A propos de l'abri, même non gardé, tout accès doit se faire via réservation préalable auprès des gérants : https://www.sac-cas.ch/fr/cabanes-et-courses/portail-des-courses-du-cas/refuge-igloo-des-pantalons-blancs-2147000199/. Pensez à couper le gaz après votre passage et laisser le lieu tel que vous l'avez trouvé.







Jour 3. Pigne d'Arolla
Nous quittons le Igloo, direction plein Sud pour redescendre dans une pente plus raide où le cheminement entre les barres rocheuses (qui s'annonçait épineux à la lecture de la carte) s'avère finalement plus simple. La neige n'est pas tracée mais reste légère et suffisamment abondante pour avoir chargé la face. Nous plongeons dans un petit couloir pour redescendre jusqu'au lac des Dix avant de remonter aux pieds de la cabane du même nom. Direction la fameuse Pigne d'Arolla et sa Serpentine si redoutée.

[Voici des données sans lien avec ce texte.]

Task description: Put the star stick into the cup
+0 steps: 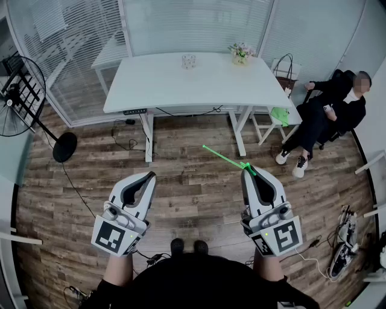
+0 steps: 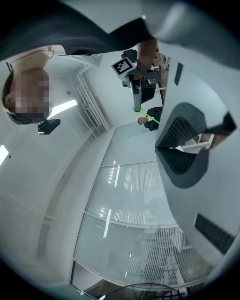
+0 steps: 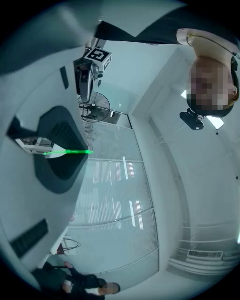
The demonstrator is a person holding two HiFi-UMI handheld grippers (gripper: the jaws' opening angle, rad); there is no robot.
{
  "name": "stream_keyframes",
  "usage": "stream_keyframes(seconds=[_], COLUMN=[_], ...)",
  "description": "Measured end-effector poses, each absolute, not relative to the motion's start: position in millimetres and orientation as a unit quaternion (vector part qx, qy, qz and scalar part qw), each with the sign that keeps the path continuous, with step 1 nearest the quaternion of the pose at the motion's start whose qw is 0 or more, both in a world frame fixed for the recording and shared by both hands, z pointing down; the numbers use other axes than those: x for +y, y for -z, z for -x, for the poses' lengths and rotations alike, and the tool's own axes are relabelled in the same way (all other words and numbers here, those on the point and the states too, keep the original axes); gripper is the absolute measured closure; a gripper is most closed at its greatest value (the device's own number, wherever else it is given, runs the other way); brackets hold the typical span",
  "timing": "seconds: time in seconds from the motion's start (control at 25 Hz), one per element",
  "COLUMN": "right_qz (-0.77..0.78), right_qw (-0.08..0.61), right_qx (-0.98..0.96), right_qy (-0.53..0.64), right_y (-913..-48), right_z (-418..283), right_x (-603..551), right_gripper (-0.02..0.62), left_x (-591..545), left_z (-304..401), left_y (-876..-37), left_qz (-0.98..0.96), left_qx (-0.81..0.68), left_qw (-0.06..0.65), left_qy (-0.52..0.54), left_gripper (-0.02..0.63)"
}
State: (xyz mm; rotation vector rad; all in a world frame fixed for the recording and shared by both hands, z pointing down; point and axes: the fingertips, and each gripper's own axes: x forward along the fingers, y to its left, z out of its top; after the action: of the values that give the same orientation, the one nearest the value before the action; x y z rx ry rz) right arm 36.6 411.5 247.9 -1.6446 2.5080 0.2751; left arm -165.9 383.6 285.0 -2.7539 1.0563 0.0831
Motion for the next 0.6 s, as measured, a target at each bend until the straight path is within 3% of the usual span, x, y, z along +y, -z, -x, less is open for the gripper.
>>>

Source fond de carte Swisstopo







La fameux passage entre les barres, finalement plus simple à franchir qu'annoncé sur la carte.

Pigne d'Arolla et Serpentine
A l'assaut de la fameuse Pigne d'Arolla, le vent se lève. D'abord calme, il s'intensifie pour devenir bourrasques puis gifle continue. La progression continue mais photographier devient plus compliqué. Aux pieds de la Serpentine, passage clé de la traversée, décision est prise de porter les skis et de cramponner sur la glace parfois vive. Pas d'encordement mais chute interdite, elle nous précipiterait au bas dans les séracs et les tourments du glacier. Le vent se calme peu à peu et nous joignons le col puis le sommet à quelques 3 787 mètres d'altitude, point culminant du voyage.

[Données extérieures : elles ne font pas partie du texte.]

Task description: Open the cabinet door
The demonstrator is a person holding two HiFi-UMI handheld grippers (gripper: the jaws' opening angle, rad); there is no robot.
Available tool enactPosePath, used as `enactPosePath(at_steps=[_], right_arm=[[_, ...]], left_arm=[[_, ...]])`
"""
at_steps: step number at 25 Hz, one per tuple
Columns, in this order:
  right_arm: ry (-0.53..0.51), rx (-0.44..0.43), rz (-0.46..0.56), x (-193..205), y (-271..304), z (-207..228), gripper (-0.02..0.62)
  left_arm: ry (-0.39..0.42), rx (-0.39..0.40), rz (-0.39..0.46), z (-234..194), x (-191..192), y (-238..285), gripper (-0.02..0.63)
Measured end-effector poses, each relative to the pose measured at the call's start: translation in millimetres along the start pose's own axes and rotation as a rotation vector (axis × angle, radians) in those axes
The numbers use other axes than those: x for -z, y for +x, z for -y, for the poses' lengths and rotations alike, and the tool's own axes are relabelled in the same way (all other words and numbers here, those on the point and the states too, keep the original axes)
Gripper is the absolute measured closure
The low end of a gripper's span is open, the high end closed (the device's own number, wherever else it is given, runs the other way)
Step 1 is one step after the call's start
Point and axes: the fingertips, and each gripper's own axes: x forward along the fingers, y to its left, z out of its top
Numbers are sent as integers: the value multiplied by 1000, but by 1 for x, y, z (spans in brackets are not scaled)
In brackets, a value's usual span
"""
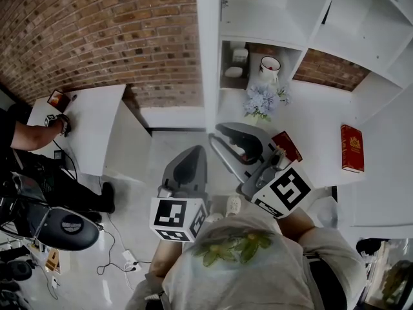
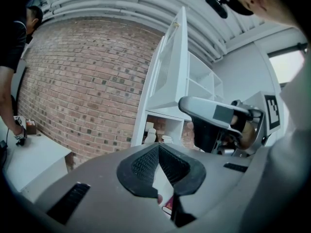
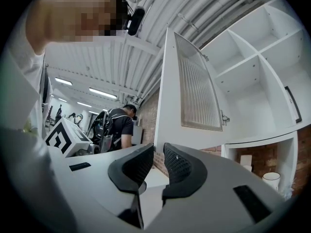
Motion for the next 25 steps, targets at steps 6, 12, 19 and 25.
enactPosePath(at_steps=[6,12,19,25], right_arm=[[-7,21,-23,4,-3,0,523],[12,28,-79,19,-7,-7,537],[29,28,-133,36,-13,-21,568],[-6,59,-185,49,-22,-24,572]], left_arm=[[-12,-1,9,-1,0,-6,598],[-22,13,20,1,-1,-10,598],[-21,43,38,5,-5,-14,598],[-19,81,26,13,1,-12,598]])
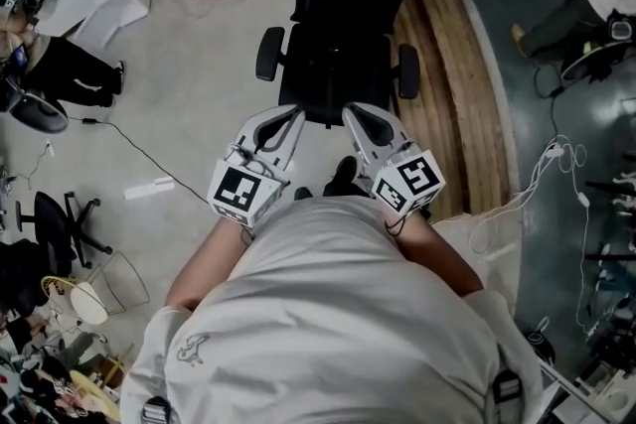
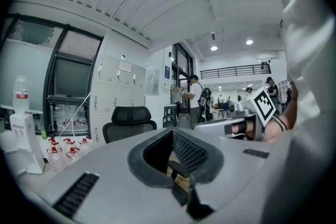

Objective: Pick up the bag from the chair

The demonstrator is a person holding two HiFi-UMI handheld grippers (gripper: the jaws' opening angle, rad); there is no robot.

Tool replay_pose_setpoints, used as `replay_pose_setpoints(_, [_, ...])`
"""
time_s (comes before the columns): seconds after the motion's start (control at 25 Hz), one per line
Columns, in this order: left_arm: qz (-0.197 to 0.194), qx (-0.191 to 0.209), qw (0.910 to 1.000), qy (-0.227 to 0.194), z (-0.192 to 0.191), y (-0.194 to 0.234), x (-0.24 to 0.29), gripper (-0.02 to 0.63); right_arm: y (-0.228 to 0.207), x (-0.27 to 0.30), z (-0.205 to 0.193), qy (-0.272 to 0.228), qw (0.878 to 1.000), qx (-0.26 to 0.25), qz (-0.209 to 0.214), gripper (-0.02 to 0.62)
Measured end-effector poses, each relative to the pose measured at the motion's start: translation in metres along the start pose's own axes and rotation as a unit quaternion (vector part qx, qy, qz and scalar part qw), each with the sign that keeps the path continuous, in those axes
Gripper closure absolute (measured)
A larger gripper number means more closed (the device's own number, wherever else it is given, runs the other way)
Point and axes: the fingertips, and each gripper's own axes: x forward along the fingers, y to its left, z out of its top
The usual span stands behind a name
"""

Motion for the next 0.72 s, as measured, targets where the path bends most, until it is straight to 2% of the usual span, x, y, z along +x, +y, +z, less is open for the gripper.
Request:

Sommet de la Pigne d'Arolla, altitude 3787 mètres.

La bascule
Du sommet, nous redescendons jusqu’à la cabane des Vignettes, non sans une pensée pour la tragédie du 29 avril 2018. Ce jour là, sept skieurs ont perdu la vie sur le même itinéraire que nous empruntons. Pour nous les conditions sont clémentes et le refuge s'offre rapidement au terme d'une descente sur une neige trafolle et plutôt légère. Les sacs se font moins lourds mais la fatigue compense.





Les Vignettes, l'impasse.
Les vignettes fermées, nous prenons nos quartiers dans le refuge d'hiver. Dehors le vent s'est levé dans la nuit. Après un conciliabule matinal, décision est prise de descendre sur Arolla et renoncer à rejoindre Zermatt. 50 km/h de vent constant, des rafales à 80-90, certains organismes à la marge physique réduite et le souhait de profiter de la montagne avant tout ont poussé cette décision. C'est avec une petite pointe d'amertume que nous suivons notre choix collectif et clôturons ce raid.
La tête déjà pleine de beaux souvenirs, le plus important reste de tous rentrer en sécurité. Nous y reviendrons.